#### [ACTIVITY]
Under this line is some data; print exactly the lines from the one containing "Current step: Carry" through its last line, without pictures.

#### [DATA BELOW]
━━━━━━━━

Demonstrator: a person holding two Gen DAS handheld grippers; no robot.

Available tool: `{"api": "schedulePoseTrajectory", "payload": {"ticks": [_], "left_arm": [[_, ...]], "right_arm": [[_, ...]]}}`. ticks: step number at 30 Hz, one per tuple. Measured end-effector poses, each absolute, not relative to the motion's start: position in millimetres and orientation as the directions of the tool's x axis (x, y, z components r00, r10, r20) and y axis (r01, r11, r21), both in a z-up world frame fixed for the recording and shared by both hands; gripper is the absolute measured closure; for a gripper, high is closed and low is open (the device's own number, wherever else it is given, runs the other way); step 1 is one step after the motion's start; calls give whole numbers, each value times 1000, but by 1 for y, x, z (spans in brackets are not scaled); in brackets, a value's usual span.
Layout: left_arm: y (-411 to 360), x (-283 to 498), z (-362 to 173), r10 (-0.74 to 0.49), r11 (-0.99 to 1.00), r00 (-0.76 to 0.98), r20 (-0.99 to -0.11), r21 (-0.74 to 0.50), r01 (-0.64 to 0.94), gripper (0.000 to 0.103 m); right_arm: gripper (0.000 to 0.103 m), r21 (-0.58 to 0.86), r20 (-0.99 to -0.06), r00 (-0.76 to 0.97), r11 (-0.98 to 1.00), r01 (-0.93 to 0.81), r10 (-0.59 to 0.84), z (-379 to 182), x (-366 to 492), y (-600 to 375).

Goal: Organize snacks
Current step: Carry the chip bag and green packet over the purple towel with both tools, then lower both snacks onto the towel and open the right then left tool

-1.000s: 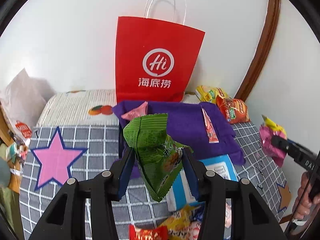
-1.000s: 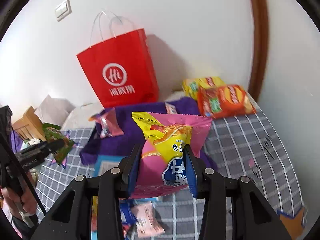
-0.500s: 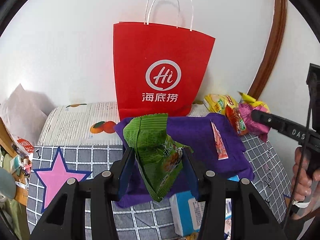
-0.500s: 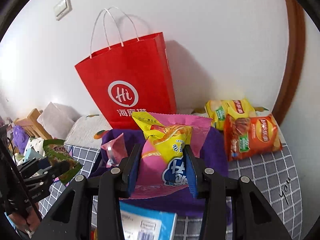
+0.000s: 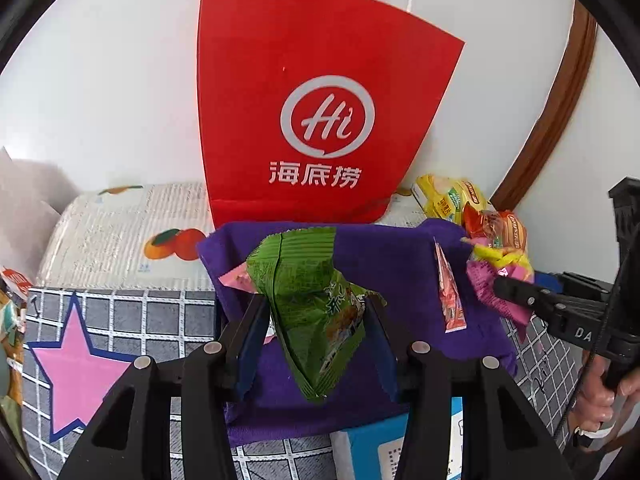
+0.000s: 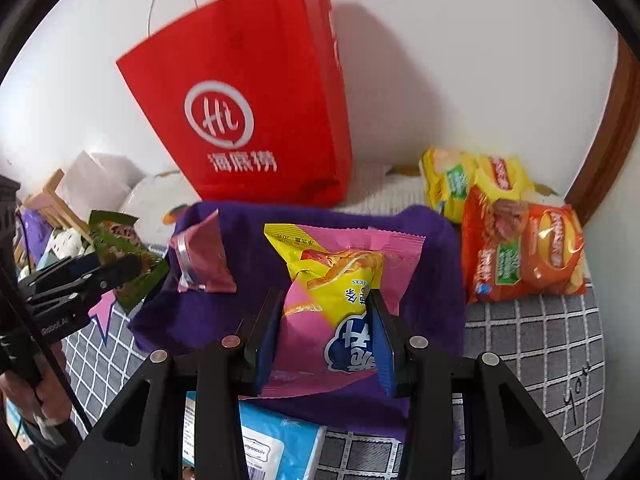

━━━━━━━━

#### [ANSWER BELOW]
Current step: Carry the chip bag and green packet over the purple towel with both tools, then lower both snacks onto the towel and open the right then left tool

-1.000s: 
-1.000s: 
-0.500s: 
-0.500s: 
+0.000s: 
+0.000s: 

No additional output will be produced.